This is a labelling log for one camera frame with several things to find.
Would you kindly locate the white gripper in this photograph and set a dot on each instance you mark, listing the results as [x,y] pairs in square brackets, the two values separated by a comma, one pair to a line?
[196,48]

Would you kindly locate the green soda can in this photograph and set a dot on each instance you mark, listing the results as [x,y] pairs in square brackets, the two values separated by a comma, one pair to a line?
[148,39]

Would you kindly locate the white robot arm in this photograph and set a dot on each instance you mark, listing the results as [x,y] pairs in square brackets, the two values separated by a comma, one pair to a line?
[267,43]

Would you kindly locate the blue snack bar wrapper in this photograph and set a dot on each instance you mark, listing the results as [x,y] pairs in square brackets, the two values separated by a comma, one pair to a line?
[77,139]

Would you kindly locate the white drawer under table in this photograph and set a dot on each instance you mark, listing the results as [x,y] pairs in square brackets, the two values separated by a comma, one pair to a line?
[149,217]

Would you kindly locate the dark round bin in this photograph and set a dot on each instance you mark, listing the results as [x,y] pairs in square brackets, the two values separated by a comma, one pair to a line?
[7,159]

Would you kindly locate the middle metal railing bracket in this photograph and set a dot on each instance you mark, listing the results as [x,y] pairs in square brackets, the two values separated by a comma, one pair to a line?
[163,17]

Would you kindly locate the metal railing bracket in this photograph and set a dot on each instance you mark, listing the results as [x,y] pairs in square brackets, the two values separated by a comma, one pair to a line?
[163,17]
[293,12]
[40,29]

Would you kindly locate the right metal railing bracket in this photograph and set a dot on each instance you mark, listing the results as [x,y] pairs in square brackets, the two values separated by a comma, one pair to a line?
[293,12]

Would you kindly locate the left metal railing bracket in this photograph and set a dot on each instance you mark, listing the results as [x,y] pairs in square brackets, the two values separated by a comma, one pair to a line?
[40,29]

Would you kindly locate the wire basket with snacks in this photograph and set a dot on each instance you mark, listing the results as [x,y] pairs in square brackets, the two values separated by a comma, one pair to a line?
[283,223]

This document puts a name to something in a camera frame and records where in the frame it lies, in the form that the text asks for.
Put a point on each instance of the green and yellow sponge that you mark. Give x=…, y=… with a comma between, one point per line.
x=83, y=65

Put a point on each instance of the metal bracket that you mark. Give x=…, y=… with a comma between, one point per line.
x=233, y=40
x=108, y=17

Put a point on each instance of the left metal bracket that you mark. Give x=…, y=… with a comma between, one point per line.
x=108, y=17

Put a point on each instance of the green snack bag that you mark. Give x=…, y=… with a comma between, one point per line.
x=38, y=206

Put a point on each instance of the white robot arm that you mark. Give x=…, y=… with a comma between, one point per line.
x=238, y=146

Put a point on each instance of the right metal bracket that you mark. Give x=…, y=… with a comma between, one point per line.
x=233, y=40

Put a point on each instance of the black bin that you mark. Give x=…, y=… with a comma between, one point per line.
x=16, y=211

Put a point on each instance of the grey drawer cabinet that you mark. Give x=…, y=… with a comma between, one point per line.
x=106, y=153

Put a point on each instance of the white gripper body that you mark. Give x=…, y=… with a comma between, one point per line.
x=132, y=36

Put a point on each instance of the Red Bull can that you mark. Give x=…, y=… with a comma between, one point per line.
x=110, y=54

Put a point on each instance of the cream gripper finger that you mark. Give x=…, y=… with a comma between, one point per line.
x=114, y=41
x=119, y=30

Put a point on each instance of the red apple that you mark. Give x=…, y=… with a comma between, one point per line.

## WHAT YOU ARE ASKED TO DO
Every line of the listing above that contains "camera" is to be copied.

## THE ANSWER
This is a labelling log for one camera frame with several things to find.
This document puts a name to something in a camera frame and records where in the frame it lies, in the form that the text asks for.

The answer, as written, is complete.